Hilda's situation was made infinitely more wretched by
the necessity of confining all her trouble within her own
consciousness. To this innocent girl, holding the knowledge
of Miriam's crime within her tender and delicate
soul, the effect was almost the same as if she herself had
participated in the guilt. Indeed, partaking the human
nature of those who could perpetrate such deeds, she felt
her own spotlessness impugned.

Had there been but a single friend — or, not a friend,
since friends were no longer to be confided in, after
Miriam had betrayed her trust — but, had there been any
calm, wise mind, any sympathizing intelligence; or, if
not these, any dull, half-listening ear into which she might
have flung the dreadful secret, as into an echoless cavern
— what a relief would have ensued! But this awful
loneliness! It enveloped her whithersoever she went.

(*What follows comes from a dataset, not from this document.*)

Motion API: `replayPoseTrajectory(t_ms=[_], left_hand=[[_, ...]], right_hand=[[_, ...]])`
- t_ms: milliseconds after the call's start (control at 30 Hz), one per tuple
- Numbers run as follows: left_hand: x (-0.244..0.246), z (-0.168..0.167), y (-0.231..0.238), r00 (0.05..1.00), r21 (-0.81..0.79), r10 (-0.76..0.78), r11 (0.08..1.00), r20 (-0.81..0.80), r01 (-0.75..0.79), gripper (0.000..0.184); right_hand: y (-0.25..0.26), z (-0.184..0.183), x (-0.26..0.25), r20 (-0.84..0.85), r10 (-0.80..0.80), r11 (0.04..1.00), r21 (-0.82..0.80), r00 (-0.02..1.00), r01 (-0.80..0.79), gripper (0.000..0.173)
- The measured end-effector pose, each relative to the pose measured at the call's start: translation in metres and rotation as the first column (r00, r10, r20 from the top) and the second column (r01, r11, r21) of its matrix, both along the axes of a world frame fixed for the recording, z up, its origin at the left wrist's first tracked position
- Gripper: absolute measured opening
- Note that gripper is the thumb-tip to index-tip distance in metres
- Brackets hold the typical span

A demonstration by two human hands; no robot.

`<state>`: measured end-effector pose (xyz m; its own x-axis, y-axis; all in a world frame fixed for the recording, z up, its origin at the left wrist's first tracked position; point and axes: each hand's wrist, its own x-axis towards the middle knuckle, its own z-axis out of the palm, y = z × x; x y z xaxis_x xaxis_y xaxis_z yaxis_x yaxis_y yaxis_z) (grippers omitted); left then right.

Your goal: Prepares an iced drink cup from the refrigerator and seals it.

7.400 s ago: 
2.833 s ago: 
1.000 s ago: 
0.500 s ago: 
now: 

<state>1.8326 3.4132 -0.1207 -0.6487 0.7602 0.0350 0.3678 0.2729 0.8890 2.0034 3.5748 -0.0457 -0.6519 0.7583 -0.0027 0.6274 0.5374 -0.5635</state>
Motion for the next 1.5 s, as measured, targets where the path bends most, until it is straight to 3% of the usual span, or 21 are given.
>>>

It was a shadow in the sunshine of festal days; a mist
between her eyes and the pictures at which she strove to
look; a chill dungeon, which kept her in its gray twilight
and fed her with its unwholesome air, fit only for a criminal
to breathe and pine in! She could not escape from
it. In the effort to do so, straying farther into the intricate
passages of our nature, she stumbled, ever and
again, over this deadly idea of mortal guilt.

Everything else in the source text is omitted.